As experts in provincial energy policy, the Society of United Professionals has repeatedly called for the life extension and refurbishment feasibility studies that were announced today.
“One of the most cost-effective government policies for preventing carbon emissions has been granting life extensions to Pickering Nuclear,” said Michelle Johnston, President of the Society of United Professionals, the union for 8,000 Ontario energy sector workers. “The Society of United Professionals proudly campaigned to extend Pickering’s life to 2020 and again to 2024. Those extensions alone prevented 50 megatons of carbon emissions and this next extension will continue that legacy.”
When Pickering Nuclear was slated to begin decommissioning in 2024, the province planned to make up for the electricity shortfall by heavily increasing Ontario’s reliance on carbon-intensive natural gas. But as an asset the people of Ontario have already paid for, the Society of United Professionals has advocated for the government to get every safe megawatt hour of operation out of Pickering so that it can continue to keep carbon emissions and hydro bills as low as possible. Refurbishing the four units in Pickering’s Station B offers a similar value proposition.
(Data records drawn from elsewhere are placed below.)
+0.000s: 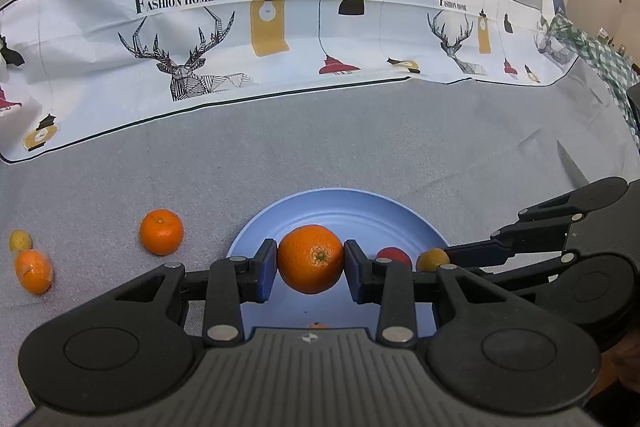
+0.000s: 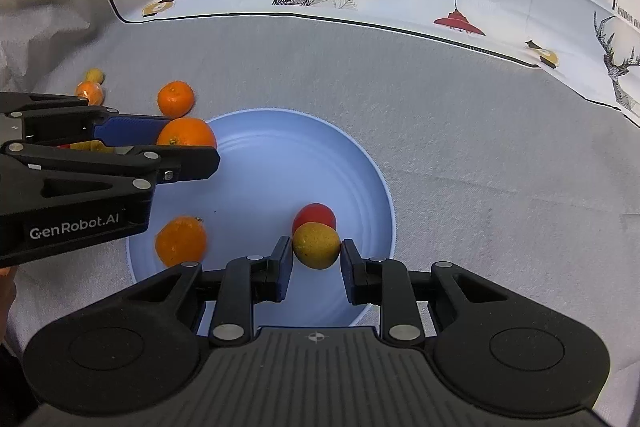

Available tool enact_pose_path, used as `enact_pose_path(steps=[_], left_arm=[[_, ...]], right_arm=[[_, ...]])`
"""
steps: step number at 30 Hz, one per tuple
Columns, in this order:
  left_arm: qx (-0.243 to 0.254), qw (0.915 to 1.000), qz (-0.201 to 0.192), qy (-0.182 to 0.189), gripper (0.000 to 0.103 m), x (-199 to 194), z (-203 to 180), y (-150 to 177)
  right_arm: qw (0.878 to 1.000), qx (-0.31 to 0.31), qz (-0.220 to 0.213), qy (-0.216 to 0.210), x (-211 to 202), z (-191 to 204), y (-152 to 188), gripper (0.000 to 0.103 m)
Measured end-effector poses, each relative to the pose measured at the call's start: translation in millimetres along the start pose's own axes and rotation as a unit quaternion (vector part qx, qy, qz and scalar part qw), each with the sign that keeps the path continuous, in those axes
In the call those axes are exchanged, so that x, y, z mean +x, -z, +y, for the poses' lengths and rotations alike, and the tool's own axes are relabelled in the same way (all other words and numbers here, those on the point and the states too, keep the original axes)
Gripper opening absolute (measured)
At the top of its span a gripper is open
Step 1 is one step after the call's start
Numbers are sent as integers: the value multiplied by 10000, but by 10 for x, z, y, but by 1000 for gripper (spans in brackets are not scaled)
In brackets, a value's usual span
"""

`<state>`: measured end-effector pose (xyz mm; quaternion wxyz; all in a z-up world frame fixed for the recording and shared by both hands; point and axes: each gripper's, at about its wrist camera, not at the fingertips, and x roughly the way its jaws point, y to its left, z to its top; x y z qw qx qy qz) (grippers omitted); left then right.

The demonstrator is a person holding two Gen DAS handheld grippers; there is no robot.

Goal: Organize fruits
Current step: 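Open the left tool to drop the orange while the right tool releases the yellow fruit onto the plate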

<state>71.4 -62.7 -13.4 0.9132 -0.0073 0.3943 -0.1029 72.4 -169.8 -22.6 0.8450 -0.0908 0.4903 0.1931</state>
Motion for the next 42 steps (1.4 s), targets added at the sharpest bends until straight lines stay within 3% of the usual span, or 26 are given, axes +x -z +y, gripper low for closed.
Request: enact_pose_path(steps=[15, 20, 27, 42], left_arm=[[-15, 9999, 74, 71, 42, 36, -14, 15], [-50, 10000, 6, 55, 43, 24, 5, 7], [-50, 10000, -48, 55, 43, -13, -6, 2], [-76, 9999, -101, 25, 41, -66, 21, -7]], right_arm=[[10000, -42, 36, -74, 15, 3, 4, 27], [10000, -13, -7, -63, 3, 0, 3, 39], [10000, -9, -42, 17, 0, 7, 4, 46], [9999, -14, -105, 106, 2, 53, -5, 47]])
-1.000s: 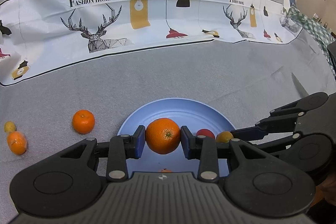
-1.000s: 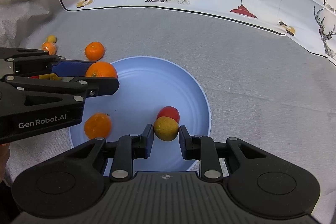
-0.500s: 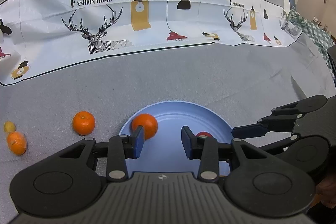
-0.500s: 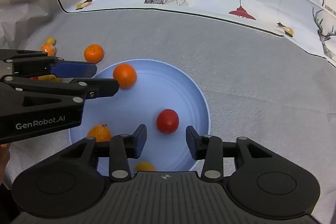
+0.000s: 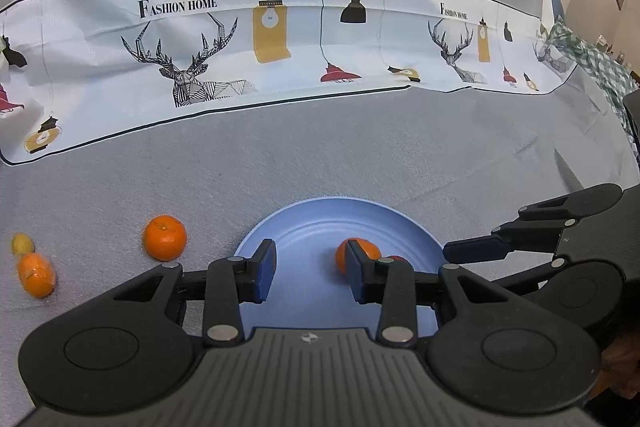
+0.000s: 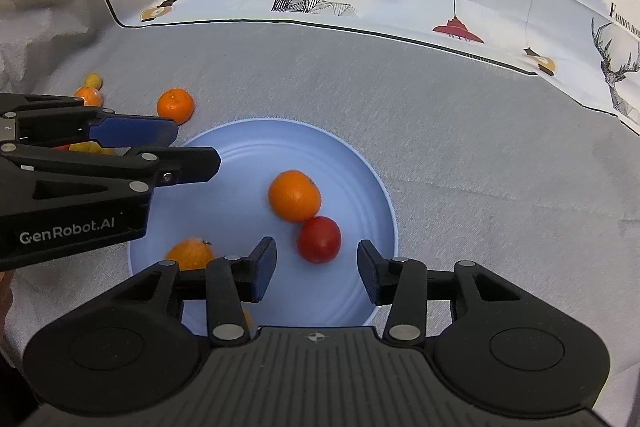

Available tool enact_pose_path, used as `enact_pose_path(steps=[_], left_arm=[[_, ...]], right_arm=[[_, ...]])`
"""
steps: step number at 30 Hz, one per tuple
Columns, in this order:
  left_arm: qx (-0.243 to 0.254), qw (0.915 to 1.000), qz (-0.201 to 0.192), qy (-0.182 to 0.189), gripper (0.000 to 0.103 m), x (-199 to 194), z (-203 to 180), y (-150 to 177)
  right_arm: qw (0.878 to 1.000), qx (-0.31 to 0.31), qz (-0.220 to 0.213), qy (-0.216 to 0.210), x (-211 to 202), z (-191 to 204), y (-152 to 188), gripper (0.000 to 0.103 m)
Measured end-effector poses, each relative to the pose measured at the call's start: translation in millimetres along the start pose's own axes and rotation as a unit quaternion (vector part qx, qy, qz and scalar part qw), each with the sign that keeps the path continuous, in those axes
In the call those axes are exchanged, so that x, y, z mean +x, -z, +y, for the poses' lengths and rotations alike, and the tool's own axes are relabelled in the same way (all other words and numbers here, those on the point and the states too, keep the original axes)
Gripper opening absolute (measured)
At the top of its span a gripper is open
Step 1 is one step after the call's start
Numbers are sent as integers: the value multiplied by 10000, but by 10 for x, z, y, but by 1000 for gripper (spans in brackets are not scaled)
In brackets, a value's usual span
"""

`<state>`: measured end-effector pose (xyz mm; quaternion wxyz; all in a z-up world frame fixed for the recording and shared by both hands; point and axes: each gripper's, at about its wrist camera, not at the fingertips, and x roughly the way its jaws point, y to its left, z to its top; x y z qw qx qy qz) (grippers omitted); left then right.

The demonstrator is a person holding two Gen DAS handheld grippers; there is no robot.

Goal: Organize fruits
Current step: 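Open the left tool to drop the orange while the right tool releases the yellow fruit onto the plate, then withdraw both open tools from the plate toward the fruit pile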

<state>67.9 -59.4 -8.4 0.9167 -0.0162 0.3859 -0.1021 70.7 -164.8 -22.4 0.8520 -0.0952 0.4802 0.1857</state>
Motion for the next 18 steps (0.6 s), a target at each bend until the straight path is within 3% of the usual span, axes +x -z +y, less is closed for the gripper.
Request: enact_pose_path(steps=[18], left_arm=[[-113, 9999, -98, -80, 38, -102, 150, -30]], right_arm=[[9991, 93, -354, 212, -46, 60, -108, 47]])
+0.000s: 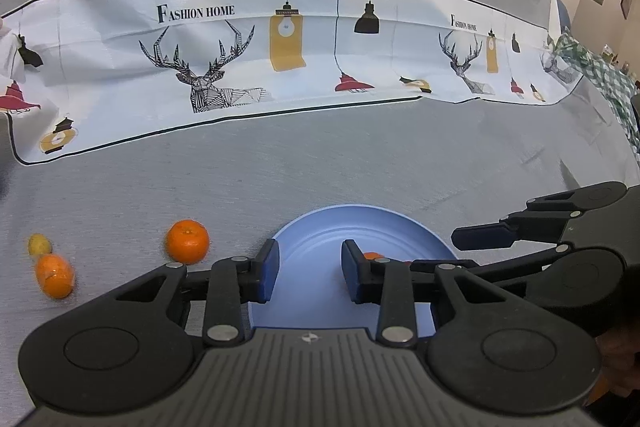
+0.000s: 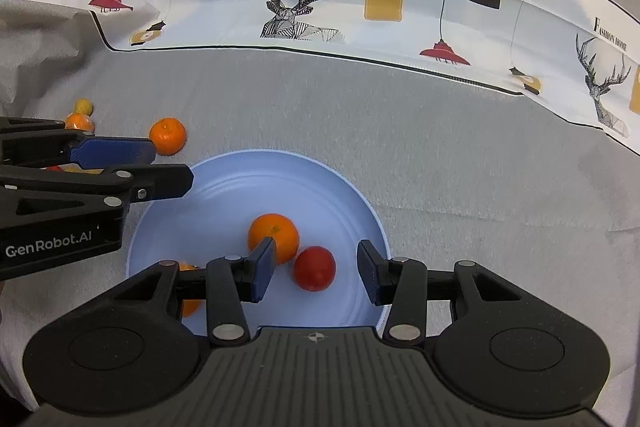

“Almost everything has changed since the province last ran the business case for a Pickering refurbishment,” said Johnston. “The price of gas has skyrocketed, the rapid shift from fossil fuels to electricity means Ontario now projects an energy deficit rather than surplus by the 2030s, and there is now a broad consensus on the moral and economic case for climate action.”
“I am confident that a feasibility study will show that our climate, the economy, and Ontarians’ hydro bills will all benefit from refurbishing Pickering Nuclear.”
A report issued by RBC last week entitled The Price of Power: How to cut Canada’s Net Zero electricity bill, found that maintaining and expanding nuclear’s role in the Canadian energy supply mix could help save almost $3.5 billion on the path to net zero carbon emissions versus a model that seeks to exclusively add non-hydro renewable energy along with battery storage.
Founded more than 70 years ago, the Society of United Professionals is the union of choice for engineers, scientists, supervisors and other professionals at Ontario Power Generation, Independent Electricity System Operator, Ontario Energy Board, Bruce Power, and other public sector, private sector, and regulatory agencies in and beyond the provincial energy sector.